Records from a data collection:
◇ ◇ ◇ ◇ ◇ ◇ ◇

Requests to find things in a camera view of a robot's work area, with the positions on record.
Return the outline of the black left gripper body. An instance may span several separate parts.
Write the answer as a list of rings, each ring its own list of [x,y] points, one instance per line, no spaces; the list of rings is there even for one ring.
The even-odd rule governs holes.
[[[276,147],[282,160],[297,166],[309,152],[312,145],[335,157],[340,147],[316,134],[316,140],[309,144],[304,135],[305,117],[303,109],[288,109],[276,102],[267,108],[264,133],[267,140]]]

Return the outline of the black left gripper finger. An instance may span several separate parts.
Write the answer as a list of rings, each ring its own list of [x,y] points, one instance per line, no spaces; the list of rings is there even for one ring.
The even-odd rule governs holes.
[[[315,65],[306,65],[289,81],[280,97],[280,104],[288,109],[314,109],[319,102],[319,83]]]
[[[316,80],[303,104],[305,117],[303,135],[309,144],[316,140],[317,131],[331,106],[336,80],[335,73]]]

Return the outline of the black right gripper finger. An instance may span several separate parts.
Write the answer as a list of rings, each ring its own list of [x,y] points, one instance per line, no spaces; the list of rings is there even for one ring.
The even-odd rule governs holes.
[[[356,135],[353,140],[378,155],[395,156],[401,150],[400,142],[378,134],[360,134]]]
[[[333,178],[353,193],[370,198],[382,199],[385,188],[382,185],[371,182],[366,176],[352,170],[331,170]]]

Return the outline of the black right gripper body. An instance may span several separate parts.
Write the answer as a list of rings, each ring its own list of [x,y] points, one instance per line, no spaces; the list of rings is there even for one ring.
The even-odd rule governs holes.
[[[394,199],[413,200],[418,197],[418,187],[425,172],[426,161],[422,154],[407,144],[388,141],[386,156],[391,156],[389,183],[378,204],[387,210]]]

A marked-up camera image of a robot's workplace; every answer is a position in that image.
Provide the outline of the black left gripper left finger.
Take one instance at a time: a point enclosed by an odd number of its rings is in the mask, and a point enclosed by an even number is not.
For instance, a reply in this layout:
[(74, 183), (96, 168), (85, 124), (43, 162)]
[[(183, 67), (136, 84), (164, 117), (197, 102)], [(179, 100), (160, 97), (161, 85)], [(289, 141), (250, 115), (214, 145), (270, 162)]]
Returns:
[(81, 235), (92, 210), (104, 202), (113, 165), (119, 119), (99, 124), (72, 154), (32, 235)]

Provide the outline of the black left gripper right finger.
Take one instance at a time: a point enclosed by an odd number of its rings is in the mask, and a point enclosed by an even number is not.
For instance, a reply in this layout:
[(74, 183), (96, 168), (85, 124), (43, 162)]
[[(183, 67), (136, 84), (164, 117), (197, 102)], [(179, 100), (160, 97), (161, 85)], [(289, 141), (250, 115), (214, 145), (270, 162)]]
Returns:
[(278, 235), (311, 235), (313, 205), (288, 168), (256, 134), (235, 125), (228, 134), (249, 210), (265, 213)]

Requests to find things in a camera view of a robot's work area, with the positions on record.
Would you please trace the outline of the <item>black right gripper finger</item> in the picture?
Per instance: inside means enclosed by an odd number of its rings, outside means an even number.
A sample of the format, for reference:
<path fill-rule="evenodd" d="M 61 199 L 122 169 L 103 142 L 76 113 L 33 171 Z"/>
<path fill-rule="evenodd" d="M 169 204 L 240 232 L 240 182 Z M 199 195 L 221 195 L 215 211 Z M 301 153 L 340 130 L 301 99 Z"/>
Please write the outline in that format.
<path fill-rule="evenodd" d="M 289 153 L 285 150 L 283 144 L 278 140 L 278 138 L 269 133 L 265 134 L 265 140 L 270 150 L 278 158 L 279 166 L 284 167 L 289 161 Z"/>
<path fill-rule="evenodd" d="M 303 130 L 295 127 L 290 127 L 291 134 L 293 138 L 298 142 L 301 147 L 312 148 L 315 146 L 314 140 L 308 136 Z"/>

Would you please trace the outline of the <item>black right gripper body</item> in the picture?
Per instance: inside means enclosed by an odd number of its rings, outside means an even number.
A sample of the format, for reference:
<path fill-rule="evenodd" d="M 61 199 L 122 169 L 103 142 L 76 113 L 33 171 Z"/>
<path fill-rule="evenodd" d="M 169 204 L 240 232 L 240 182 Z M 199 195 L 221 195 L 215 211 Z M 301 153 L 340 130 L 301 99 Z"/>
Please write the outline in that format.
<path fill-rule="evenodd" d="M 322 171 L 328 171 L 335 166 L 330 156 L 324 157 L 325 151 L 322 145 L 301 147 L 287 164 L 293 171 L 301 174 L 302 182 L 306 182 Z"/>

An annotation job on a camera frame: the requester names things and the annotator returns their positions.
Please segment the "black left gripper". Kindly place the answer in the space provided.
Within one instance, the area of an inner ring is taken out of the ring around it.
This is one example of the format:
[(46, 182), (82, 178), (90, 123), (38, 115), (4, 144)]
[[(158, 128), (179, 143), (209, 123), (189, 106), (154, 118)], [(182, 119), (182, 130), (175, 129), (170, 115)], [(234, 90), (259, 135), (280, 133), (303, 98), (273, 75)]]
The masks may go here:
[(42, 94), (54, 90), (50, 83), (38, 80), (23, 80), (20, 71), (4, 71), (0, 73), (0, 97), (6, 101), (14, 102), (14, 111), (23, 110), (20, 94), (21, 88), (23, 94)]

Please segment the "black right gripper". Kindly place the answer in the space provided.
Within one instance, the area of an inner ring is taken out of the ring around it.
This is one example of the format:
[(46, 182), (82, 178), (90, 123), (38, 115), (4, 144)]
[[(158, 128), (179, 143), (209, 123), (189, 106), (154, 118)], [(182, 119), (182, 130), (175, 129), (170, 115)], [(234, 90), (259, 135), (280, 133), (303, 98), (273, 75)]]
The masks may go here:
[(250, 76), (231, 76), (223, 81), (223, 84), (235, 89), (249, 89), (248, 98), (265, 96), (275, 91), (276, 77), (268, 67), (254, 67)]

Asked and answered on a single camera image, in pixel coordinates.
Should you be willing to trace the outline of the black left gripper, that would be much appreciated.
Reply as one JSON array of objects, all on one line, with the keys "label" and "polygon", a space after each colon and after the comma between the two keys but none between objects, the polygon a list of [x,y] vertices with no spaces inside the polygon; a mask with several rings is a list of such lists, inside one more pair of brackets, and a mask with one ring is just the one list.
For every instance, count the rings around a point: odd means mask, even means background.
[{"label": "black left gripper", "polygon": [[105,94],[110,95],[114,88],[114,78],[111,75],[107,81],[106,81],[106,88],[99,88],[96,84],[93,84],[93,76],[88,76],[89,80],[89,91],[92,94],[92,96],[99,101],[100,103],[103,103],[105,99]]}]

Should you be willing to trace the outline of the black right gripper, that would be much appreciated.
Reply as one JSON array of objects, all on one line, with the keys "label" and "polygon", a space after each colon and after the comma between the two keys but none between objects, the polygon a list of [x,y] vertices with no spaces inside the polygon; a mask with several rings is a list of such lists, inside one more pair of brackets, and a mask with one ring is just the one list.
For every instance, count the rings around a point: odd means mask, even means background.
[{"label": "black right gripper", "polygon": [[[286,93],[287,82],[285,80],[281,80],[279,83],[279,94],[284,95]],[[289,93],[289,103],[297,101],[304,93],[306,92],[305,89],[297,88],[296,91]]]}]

◇ ◇ ◇ ◇ ◇ ◇ ◇

§ **BRIEF**:
Only the lines from the start of the data to the line holding "Return the outline of the black left gripper body." are wanted; return them exactly, both ends included.

§ **TASK RESPONSE**:
Requests to find things in a camera view of a robot's work area, with the positions on record.
Return the outline of the black left gripper body. An instance may span several separate parts.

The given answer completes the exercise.